> _TASK DIRECTIONS_: Every line below that contains "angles" is to be copied.

> _DATA SEGMENT_:
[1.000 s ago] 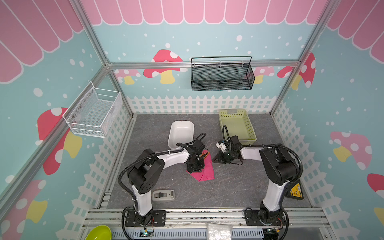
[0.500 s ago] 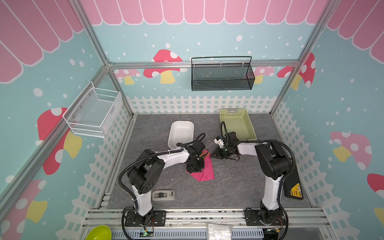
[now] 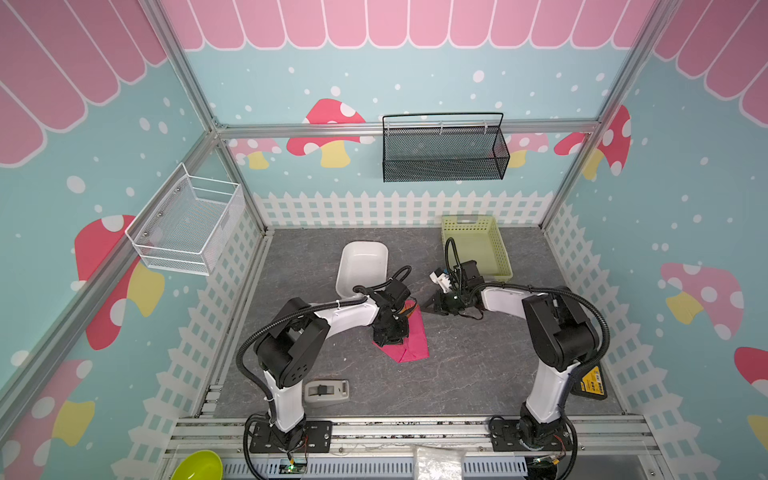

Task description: Place the utensils on the paper napkin and roll it up

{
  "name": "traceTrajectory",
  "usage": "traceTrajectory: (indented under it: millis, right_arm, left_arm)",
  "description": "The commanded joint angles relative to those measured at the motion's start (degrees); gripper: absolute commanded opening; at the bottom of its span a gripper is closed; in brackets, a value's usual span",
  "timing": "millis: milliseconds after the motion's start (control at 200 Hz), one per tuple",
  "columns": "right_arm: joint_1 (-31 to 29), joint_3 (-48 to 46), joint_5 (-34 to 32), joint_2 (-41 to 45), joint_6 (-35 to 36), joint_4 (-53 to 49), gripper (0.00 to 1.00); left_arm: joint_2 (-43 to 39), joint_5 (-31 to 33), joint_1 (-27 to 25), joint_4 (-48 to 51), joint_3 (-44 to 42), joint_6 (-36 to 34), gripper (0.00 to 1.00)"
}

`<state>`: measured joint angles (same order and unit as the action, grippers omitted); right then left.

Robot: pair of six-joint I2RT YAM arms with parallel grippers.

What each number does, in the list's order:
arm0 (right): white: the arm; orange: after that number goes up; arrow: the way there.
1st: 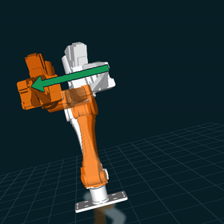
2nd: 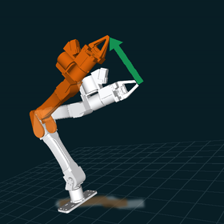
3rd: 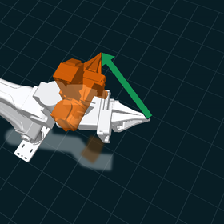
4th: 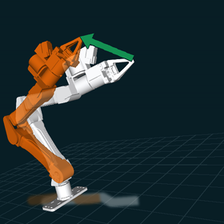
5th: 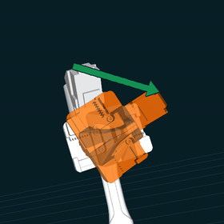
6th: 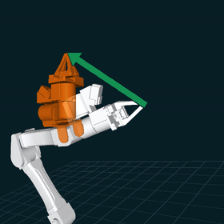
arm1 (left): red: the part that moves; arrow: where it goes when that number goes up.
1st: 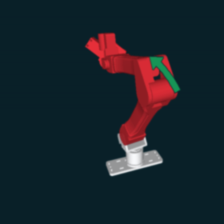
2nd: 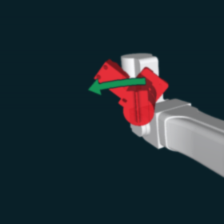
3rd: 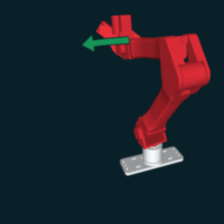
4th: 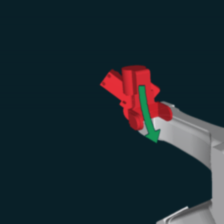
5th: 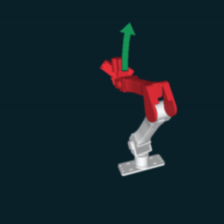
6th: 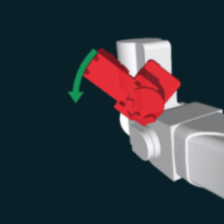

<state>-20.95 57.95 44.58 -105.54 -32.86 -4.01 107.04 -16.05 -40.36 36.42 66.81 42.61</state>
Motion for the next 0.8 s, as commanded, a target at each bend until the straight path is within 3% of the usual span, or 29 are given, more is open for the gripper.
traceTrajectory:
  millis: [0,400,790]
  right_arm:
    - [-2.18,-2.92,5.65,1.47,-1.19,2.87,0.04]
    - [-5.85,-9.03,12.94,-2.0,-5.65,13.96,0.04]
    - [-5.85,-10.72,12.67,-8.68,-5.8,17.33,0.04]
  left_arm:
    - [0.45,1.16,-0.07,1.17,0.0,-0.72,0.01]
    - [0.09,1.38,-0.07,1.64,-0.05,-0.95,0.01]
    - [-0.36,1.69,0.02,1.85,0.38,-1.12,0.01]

> _WRITTEN SOLUTION_:
  "description": "The commanded joint angles relative to those measured at the motion's start (degrees); gripper: absolute commanded opening; at the bottom of its span a gripper is closed; in brackets, a value's usual span",
`<state>`: measured joint angles (same order and unit as the action, grippers omitted); right then left.

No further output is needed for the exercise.